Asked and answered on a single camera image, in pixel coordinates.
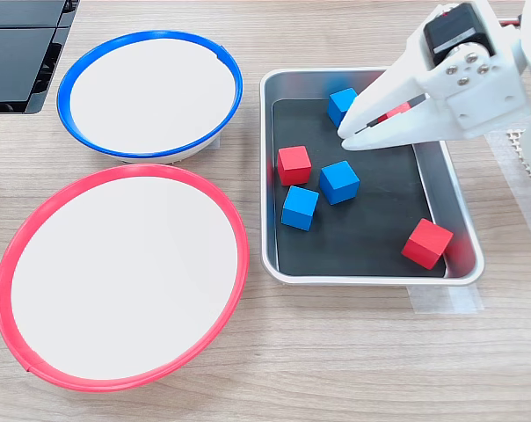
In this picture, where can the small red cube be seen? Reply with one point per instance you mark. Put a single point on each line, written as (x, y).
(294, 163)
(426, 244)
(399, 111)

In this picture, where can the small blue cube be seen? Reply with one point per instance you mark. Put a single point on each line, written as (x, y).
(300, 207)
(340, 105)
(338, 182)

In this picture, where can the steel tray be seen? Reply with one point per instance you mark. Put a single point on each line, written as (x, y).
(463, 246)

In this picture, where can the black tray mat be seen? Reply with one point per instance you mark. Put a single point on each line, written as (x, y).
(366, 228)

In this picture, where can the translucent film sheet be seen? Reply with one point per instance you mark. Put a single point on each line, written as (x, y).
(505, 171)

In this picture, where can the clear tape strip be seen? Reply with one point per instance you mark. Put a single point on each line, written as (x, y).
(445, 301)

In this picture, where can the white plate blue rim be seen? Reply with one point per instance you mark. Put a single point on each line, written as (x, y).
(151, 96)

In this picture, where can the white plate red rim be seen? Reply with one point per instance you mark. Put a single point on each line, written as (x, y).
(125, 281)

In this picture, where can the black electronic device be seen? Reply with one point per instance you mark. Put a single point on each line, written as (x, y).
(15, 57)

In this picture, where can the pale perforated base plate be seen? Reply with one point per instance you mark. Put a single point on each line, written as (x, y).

########

_Task directions_
Reproduce exactly, with nothing added, the lines from the one that contains "In this picture, where can the black electronic" to the end of the data.

_Task output_
In this picture, where can the black electronic device be seen? Reply with one point per instance you mark. Put a single point on each line, written as (x, y).
(15, 57)

In this picture, where can the pale perforated base plate be seen? Reply with one point per instance you mark. Put a single point on each line, written as (x, y).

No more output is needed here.